WASHINGTON -- The Penguins' long journey from Montreal deposited them at their District of Columbia hotel a little after 2 a.m. Sunday.
The flight to Newark and subsequent long bus ride might have been a novelty, but nothing more, they insisted. Certainly, it did not account for Sunday's blown three-goal lead in a 5-4 overtime loss to the Capitals.
"I don't think it had anything to do with it," Penguins coach Dan Bylsma said. "I thought our team had plenty of jump. Our guys felt good."
After a 5-3 loss to the Canadiens Saturday afternoon, the Penguins had to improvise to get to Washington because air and train travel were nonexistent in the capital after a monster snowstorm.
There were few empty seats, and Capitals coach Bruce Boudreau waved off the idea that safety might have been compromised by holding the game.
"The safety issue was [whether] Pittsburgh could get in," he said. "If Pittsburgh could get in, I think it was important that you play it."
Boudreau spent Saturday night in a Washington hotel because his suburban home lost power.
He said several Capitals players also lost power, but none missed the game or were late arriving because of road conditions or other weather-related problems.
Washington beat Atlanta at home Friday night and was off while the Penguins were piecing together their odyssey, but that didn't give the Capitals an advantage in Boudreau's mind.
"I was worried about our players, too, having to shovel out," he said. "I didn't want them to have to do too much shoveling because, maybe I'm old, but I'm sore as hell."
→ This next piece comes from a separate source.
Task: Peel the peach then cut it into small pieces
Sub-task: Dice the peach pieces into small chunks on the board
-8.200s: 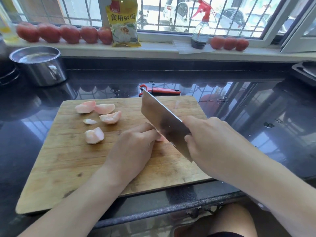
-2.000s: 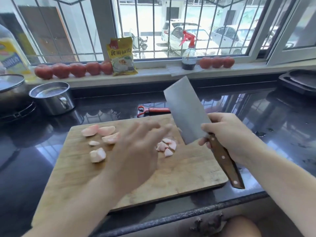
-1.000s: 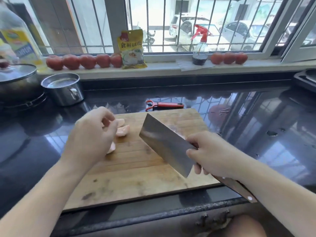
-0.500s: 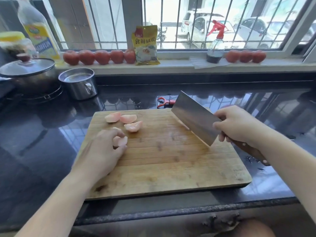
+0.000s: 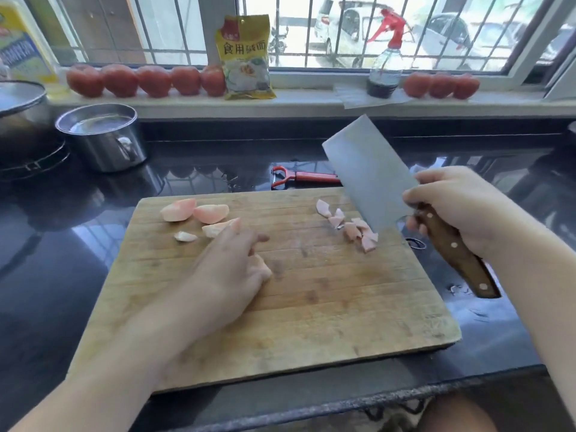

Penguins center Jordan Staal figured NBC, which televised the marquee matchup, would have been out of sorts if the game had to be postponed.
"They really wanted to play this game, obviously, with what we went through [Saturday]," he said.
Penguins left winger Chris Kunitz returned after missing 15 games because of surgery to repair a torn abdominal muscle.
He had no shots or points, a plus-minus rating of minus-1 and played 13:03.
He played with center Sidney Crosby and right winger Bill Guerin, and his return allowed the Penguins to revert to combinations that had become familiar on the top three lines.
On the second line, Evgeni Malkin centered Ruslan Fedotenko and Pascal Dupuis, and the third line had Staal centering Matt Cooke and Tyler Kennedy.
Washington winger Alex Ovechkin didn't exactly gush over his hat trick and four-point game, which drove his team's comeback win.
"It's always nice to get goals, especially in this type of big game," the reigning two-time defending NHL MVP said. "They are going to play hard against us. They played great."
It was his first hat trick of the season, ninth of his career.
With 14 consecutive victories, the Capitals have tied third-longest winning streak in NHL history.
The record is held by the 1992-93 Penguins, who won 17 in a row late in the regular season and were a huge favorite to win their third Stanley Cup in a row.
Instead, the Penguins lost to the New York Islanders in the second round of the playoffs and didn't win the title again until June.
The Penguins held a 4-2 lead when they got a 59-second five-on-three power play for the final 23 seconds of the second period and first 37 seconds of the third period, but they couldn't score. "We've got to find a way to help our team with that," Crosby said. ... Penguins defenseman Brooks Orpik led the game with six blocked shots. ... With Kunitz's return, the Penguins reassigned Tim Wallace to Wilkes-Barre/Scranton. They scratched defenseman Martin Skoula and forwards Max Talbot (believed to be groin injury) and Eric Godard (groin). ... Washington defenseman Mike Green on the teams' rivalry: "We wanted to keep this streak going, and I think Pittsburgh is probably the team that wanted to end it the most." ... The Penguins are scheduled to have today off.